Daí sua consideração de William Shakespeare como o epicentro do cânone criativo, que, segundo o crítico, reinventa e destaca a condição humana moderna, de uma individualidade irredutível, em vez de tipos e arquétipos universais. A sua leitura sobre Shakespeare é simplesmente deslumbrante. Ela nos mostra um escritor válido para compreender a condição humana de todos os tempos, principalmente em tempos caóticos como os atuais. Daí a recomendação de Bloom: “Temos que nos exercitar e ler Shakespeare com a maior tenacidade possível, sabendo ao mesmo tempo que suas obras nos lerão com ainda mais força. Ele definitivamente nos lê”.

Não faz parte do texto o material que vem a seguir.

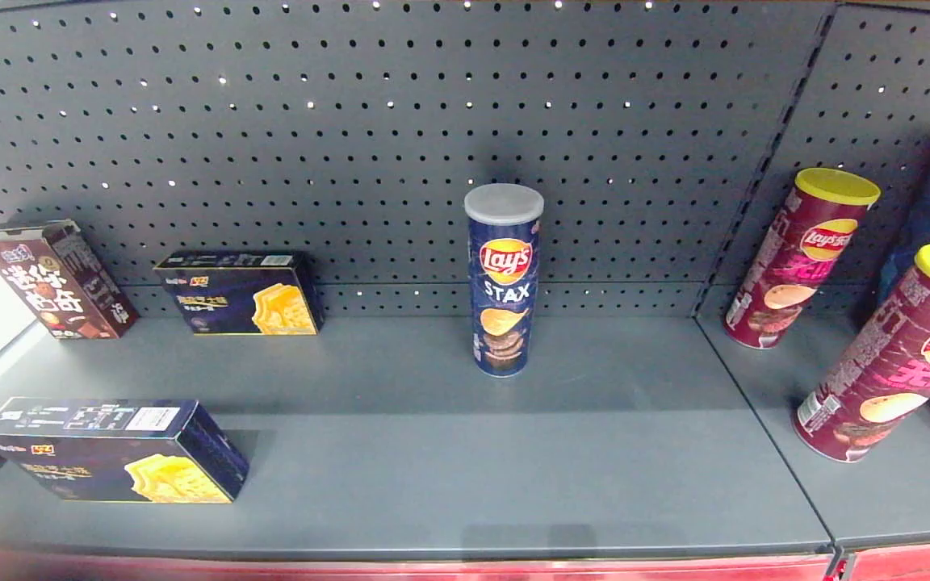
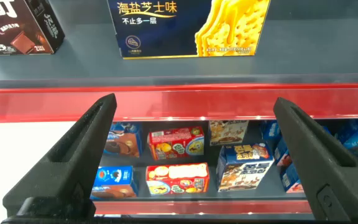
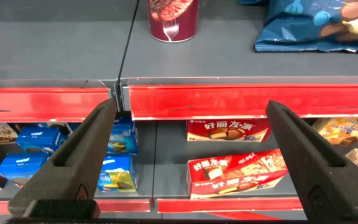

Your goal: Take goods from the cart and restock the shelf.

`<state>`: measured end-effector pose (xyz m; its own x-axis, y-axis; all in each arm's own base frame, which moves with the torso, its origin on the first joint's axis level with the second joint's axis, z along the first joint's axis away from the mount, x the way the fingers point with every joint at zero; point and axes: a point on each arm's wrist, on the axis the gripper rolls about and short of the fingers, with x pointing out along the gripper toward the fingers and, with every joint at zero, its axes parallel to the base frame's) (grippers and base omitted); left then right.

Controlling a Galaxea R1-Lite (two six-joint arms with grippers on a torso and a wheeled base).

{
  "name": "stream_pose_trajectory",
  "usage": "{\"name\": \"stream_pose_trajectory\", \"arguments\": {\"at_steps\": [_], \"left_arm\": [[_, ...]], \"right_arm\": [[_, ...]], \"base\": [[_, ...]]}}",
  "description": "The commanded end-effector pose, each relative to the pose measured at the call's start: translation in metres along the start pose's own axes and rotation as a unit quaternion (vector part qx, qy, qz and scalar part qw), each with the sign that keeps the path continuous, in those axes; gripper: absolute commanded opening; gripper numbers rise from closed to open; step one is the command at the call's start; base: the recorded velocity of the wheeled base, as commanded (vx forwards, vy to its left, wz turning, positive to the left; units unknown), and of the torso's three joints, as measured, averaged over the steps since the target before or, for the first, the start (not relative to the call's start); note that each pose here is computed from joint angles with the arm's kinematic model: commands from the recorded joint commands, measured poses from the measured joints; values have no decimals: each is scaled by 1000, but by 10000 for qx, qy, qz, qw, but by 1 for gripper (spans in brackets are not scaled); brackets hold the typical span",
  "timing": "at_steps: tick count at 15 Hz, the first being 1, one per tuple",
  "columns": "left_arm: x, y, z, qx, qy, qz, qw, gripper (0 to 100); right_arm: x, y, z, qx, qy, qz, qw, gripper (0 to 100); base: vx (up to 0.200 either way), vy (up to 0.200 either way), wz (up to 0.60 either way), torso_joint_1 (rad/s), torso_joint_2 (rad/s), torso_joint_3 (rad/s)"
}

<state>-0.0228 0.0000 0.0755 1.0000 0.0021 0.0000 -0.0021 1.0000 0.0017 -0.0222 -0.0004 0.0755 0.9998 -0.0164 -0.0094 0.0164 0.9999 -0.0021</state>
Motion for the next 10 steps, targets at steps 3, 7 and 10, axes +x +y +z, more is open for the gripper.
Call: {"name": "stream_pose_trajectory", "arguments": {"at_steps": [3, 7, 10], "left_arm": [[0, 0, 0, -1, 8, 5, 10000, 100], [0, 0, 0, -1, 0, 5, 10000, 100], [0, 0, 0, -1, 8, 5, 10000, 100]], "right_arm": [[0, 0, 0, -6, -1, -2, 10000, 100], [0, 0, 0, -6, -1, -2, 10000, 100], [0, 0, 0, -13, -1, -10, 10000, 100]], "base": [[0, 0, 0, 0, 0, 0], [0, 0, 0, 0, 0, 0], [0, 0, 200, 1, 1, 1]]}}
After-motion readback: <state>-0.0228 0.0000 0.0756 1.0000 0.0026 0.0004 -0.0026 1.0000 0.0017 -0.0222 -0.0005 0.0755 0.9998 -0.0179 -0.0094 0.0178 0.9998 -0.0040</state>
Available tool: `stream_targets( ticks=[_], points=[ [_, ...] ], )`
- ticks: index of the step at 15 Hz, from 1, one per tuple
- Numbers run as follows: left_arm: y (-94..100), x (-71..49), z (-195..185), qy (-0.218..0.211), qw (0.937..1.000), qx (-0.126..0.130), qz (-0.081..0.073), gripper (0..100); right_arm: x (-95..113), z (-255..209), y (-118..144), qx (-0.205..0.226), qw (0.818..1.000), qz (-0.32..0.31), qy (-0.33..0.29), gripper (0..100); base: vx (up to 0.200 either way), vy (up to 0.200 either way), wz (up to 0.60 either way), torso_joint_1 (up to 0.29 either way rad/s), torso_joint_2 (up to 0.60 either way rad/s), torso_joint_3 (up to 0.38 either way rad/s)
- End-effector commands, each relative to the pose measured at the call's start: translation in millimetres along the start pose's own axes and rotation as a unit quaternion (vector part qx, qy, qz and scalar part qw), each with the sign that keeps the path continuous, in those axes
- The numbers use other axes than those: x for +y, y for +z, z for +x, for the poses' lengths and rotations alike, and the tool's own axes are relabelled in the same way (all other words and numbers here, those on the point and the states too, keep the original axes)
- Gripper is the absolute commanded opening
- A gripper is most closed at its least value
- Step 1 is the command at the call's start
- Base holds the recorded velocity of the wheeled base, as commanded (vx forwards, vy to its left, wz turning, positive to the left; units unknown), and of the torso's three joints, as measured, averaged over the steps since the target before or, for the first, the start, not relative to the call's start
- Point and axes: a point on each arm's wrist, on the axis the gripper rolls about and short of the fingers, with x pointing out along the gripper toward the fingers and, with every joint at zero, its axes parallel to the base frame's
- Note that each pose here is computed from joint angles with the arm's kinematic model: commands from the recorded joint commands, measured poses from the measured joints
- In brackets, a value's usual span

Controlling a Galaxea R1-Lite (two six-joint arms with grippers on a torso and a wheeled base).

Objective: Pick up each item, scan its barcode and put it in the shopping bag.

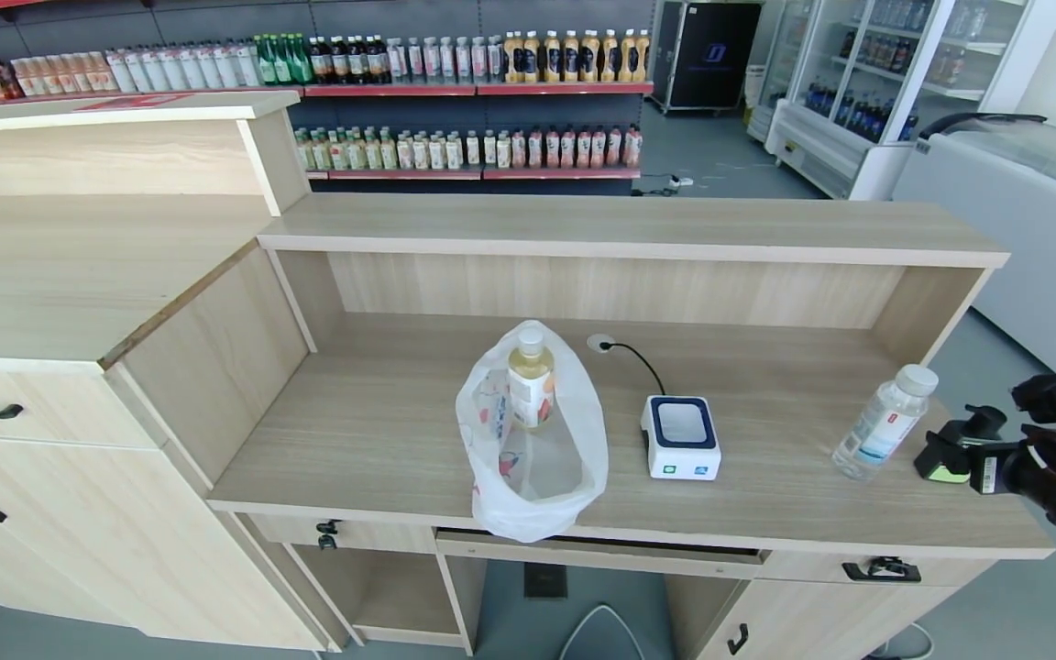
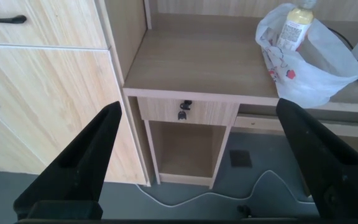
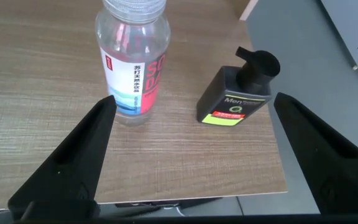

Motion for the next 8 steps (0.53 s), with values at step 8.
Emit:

A angústia da influência revela a anatomia das relações intertextuais que atravessam as grandes obras. Este livro nos ajuda a entender e atender à genealogia da criação e recriação das obras-primas de todos os tempos. Sua exegese do pensamento gnóstico e religioso nos mostra um crente lúcido capaz de compreender a tradição ancestral de um presente profanado e aberto ao futuro.
Os seus trabalhos jornalísticos proporcionam reflexões que transcendem a opinião dominante, nos mobilizam a pensar. São memoráveis as suas polêmicas com os colegas e interlocutores de Yale, como o grande Paul de Man, e com o patrono da desconstrução, Jacques Derrida (publicadas em 1979 sob o título Desconstruction and criticism). O debate contido nas suas memórias é realmente rico, a ser lido com enorme prazer. É um texto programático e paradigmático seminal que antecipa as discussões críticas da contemporaneidade.
As visões de Bloom podem parecer autoritárias, mas na realidade são declarações de princípios de um autêntico pensador que fez da tradição literária e estética a salvaguarda de uma condição humana à beira do naufrágio. O seu evangelho secular consiste na recuperação de uma paideia estética como um arconte humano sagrado. Harold Bloom é um grande crítico literário que fez da crítica literária um verdadeiro exercício intelectual de recriação do sentido do humano diante da derrocada do mundo e do homem dentro dele.